What about finding fulfillment through supporting your family? Often, the glum you'll bring home from your hateful job will do more harm to your family members than the good of the money you bring home. What about finding fulfillment over the long term by sucking up horrible work hours in order to earn the promotions necessary to make more money? If you ultimately hate what you're doing, you'll still hate it at a higher level. You'll just have more money and time to distract yourself from the fact that you don't like your chosen purpose in life.

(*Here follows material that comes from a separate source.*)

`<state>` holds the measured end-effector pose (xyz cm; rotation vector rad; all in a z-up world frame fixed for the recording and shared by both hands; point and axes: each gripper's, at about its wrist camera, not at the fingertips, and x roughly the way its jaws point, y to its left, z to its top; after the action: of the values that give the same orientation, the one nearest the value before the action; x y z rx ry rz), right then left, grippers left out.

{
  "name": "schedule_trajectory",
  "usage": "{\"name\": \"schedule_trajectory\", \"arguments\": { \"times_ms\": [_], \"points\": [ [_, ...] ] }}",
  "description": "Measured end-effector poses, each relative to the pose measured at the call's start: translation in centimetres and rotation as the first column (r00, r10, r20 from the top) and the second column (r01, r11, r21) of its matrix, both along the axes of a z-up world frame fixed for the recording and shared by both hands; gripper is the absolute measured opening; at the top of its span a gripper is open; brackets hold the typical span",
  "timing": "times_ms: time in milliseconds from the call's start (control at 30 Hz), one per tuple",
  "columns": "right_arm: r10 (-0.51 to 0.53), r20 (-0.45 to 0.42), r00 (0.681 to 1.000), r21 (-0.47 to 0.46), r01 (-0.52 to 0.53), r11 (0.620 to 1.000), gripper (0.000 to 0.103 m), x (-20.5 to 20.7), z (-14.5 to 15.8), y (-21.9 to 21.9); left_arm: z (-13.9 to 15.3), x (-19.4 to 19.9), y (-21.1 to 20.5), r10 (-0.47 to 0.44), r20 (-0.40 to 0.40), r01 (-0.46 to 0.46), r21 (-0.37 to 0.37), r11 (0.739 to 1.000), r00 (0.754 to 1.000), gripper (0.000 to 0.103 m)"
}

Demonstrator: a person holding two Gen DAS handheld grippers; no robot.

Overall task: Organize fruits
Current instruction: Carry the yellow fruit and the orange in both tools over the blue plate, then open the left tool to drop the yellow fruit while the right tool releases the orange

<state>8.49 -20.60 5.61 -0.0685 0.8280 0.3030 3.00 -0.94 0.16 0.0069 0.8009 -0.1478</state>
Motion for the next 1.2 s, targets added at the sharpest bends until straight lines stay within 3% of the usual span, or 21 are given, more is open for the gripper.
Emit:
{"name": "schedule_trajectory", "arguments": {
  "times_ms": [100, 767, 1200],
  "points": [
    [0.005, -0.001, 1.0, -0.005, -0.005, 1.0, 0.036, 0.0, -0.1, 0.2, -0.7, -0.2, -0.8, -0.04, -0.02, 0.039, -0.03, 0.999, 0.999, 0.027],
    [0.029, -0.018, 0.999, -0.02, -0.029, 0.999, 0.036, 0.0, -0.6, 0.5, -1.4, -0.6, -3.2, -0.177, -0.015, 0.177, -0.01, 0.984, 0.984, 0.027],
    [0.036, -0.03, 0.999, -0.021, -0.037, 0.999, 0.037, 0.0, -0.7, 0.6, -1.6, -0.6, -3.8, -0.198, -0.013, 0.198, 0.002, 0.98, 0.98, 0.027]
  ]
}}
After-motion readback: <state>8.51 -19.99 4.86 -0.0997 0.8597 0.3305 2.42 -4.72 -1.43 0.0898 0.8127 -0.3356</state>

This is your life we're talking about. A few more trips to the Cape and a couple of extra fancy meals won't fill the big gaping hole in your heart where your sense of self and purpose are supposed to be. Your reason for living has to include the fruits of your labor, because that labor ultimately accounts for 11,000 days, 2,200 weeks, or 42 years of your life.

Next Step: Take Action

Once you take a close look at yourself and figure out where your passions lie, you may realize that you need to make some changes, including leaving your current job. This decision can be one of the harder decisions of your life to make. It's tough to leave a steady job and a known entity to face the risk of unemployment and uncertainty. The one thing that should give you consolation is that over 50% of your peers have done it already. According to a study conducted by George Mason University, 51% of college graduates ten or more years out of college have changed jobs at least once since graduation. Almost half of them, 43%, said that if they could to do it all over again, they would have chosen a new major of study. What this should tell you is that most people don't have a great idea of what they want to do right out of college, and that ending up in a career that's right for you may take some trial and error.

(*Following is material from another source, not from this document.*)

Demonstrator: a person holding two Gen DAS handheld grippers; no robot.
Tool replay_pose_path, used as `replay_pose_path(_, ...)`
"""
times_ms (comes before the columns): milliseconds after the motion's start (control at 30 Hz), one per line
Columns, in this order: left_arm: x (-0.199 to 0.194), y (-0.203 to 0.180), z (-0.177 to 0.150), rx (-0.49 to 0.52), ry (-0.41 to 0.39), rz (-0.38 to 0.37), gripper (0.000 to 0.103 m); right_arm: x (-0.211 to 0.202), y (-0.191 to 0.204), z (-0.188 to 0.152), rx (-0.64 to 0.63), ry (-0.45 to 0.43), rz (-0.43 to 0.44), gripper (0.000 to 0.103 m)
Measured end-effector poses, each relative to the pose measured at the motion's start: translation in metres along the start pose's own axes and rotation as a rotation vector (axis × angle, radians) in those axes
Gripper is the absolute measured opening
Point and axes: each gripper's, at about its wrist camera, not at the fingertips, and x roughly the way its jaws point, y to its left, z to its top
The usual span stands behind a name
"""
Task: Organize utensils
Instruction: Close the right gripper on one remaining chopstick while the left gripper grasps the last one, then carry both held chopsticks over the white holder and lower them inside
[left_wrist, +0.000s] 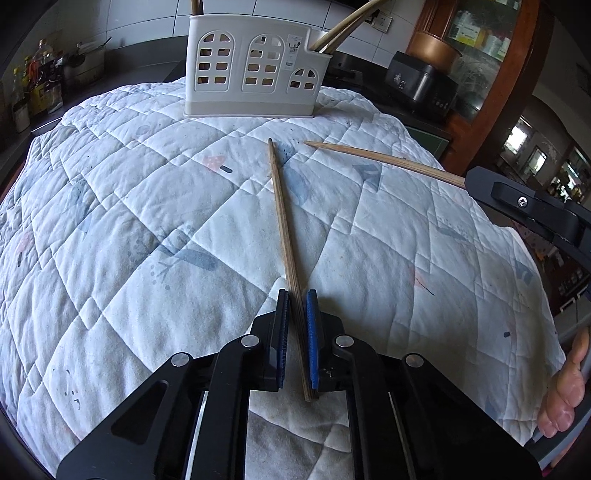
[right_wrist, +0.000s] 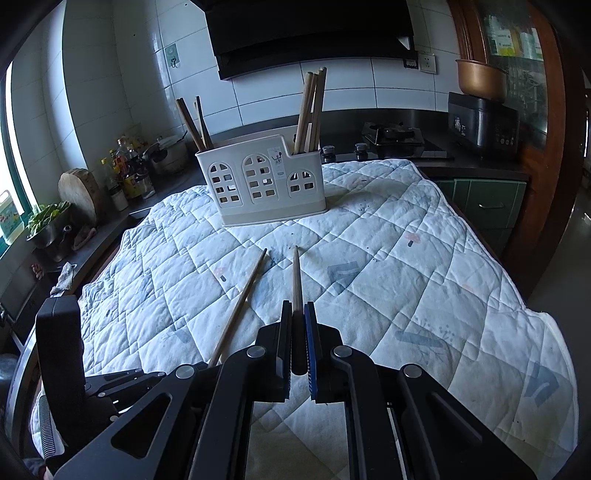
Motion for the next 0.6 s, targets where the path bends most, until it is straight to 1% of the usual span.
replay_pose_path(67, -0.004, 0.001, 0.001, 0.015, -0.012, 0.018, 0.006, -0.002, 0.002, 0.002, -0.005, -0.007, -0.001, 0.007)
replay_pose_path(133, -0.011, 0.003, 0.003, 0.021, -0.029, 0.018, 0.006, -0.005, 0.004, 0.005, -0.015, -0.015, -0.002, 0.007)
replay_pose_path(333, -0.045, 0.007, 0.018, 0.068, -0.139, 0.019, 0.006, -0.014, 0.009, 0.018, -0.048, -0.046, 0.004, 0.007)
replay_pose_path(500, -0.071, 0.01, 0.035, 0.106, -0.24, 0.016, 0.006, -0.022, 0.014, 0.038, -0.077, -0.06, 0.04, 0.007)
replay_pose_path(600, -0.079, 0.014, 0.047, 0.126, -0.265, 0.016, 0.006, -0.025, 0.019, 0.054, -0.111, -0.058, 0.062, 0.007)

When I graduated from college in 1999, most of my friends wanted to work in the investment banking or management consulting industries. It was generally accepted that those two fields paid handsomely and provided the most room for career growth in the long term. I ended up working for a consulting firm in the Silicon Valley. I had no idea what I wanted to do after I graduated, so I surmised that what was good for my friends would be good enough for me. I was wrong. My main two passions were politics and music, neither of which I followed when choosing the consulting road.

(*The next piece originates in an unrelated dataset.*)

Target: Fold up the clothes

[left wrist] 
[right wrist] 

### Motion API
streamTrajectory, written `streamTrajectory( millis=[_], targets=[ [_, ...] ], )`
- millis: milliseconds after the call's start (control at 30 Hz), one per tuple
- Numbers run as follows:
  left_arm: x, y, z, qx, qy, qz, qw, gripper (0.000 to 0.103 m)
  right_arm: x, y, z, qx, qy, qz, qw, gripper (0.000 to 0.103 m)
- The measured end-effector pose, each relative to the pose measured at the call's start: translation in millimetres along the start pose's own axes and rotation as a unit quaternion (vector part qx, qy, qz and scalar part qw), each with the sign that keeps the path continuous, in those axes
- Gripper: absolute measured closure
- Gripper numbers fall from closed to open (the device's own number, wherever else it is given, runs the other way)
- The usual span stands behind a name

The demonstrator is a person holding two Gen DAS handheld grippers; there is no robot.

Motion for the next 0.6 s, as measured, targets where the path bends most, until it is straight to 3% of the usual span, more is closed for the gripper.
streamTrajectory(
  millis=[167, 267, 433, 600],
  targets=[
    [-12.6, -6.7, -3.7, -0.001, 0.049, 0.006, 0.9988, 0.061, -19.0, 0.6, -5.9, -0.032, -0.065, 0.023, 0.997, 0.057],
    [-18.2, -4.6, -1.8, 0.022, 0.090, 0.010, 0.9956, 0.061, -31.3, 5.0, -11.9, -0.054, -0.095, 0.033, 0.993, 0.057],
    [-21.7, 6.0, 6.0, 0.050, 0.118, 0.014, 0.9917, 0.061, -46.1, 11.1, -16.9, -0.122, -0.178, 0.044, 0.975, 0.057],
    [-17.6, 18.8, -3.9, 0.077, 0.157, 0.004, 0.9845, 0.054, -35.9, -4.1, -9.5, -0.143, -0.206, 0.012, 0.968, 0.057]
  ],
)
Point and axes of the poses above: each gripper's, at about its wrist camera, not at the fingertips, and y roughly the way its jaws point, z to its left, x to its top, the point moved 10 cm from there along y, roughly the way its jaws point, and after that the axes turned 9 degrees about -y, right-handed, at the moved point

After two years, I was depressed. I dreaded going to work every day because it made me feel lost and unfulfilled. I started caring less and less about climbing the corporate ladder and impressing my bosses. When it came time for my two-year evaluation, one of my partners handed me a questionnaire that I was to fill out to facilitate a more meaningful review. One of the questions on the form read something like this: "What can you do over the next sixth months to help you become more effective?"

Be Honest with Yourself

I tried at first to write something that would fit the expectations, like "communicate better with my teammates," or "assume more leadership roles," etc. Every time I came up with one of those clich?s, I just couldn't write it down. I eventually threw up my hands and decided to tell the truth. I told them that over the next six months, I wanted to become a better singer, determine what I could do to help certain political causes, and enter a triathlon. Within two weeks after my review, I decided to leave the firm. Within six months, I was working on a political campaign, taking voice lessons, and had finished the San Jose International triathlon. Filling out that questionnaire was a turning point for me. I had to be truthful with myself, and as soon as I was, my decision to leave my job didn't seem that tough anymore.

Is it time you filled out your own career questionnaire? Have you come to a career crossroads? Listen to your gut. It will tell you whether your current job fulfills you or not. It will also lead you to follow your passions. Don't wait for a sign from a fortune cookie saying "Carpe Diem." Be honest with yourself and "seize the day" when you know the time is right.